STOP WINKING AT ME IT'S WEIRD AND SHOWS LACK OF EFFORT!
This is my first time online dating. Born and raised in NY. Genuine person. Great sense of intuition. Hopeless romantic - I can't help it. I'm weird and quirky and speak in hyperbole. I'm an extremely passionate person and, though it takes a lot for me to be fully invested, once I am, I will stick it out and never ever give up. There is always a different way, a different approach, or a different solution. Kind of like this quote from one of my favorite movies, closer:
dan: and you left him, just like that?
alice: it's the only way to leave. i don't love you anymore. goodbye.
dan: supposing you do still love them?
alice: you don't leave.
dan: you've never left someone you still love?
to me, it is that simple. i refuse to not fight for love. Additionally (and as cheesy as it sounds), I am never REALLY attracted to someone past a superficial level until I know them on the inside. There has to be that connection.
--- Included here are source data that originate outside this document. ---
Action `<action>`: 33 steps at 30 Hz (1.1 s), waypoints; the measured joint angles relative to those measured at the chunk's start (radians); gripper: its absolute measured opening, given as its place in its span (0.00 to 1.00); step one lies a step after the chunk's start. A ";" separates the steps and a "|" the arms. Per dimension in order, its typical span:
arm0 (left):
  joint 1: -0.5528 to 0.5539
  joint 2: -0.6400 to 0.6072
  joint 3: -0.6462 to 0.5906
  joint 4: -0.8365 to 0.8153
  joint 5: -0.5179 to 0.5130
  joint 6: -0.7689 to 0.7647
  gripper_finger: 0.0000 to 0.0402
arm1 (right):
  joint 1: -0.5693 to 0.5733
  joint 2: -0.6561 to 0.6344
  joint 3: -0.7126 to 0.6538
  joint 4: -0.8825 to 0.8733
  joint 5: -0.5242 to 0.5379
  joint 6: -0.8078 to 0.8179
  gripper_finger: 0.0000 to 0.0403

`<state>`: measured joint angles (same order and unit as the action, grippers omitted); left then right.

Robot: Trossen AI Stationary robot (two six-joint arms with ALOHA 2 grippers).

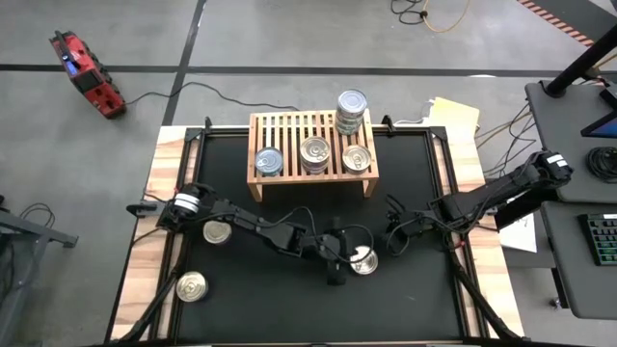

Someone who "gets it" the way I get it. Get it?
At this point in my life I've had various serious relationships. I am ready to find someone I can actually see myself with for the long haul. Without love, life is meaningless (to me).
I'm sarcastic, often sardonic with a dark sense of humor. I don't take myself too seriously at all but it is sometimes hard to tell if I'm joking or not. I'm a sensitive, empathetic person, but only few see that because from the outside (I've been told) I can sometimes appear aloof.
I'm self-aware, confident and I persevere. i'm honest-often to a fault. Never two faced--I'm the same person no matter where I go or who I am with and could not be with someone who doesn't appreciate that quality, even if it sometimes makes situations "uncomfortable." I'd rather be myself than pretend. I have trouble with certain social norms (like having to stop and chat with someone you don't want to talk to, why can't we just not?)
I DETEST clubs, the people in them, and everything they represent from a superficial to a deep, deep level.
I never have and never will be afraid to be who I am.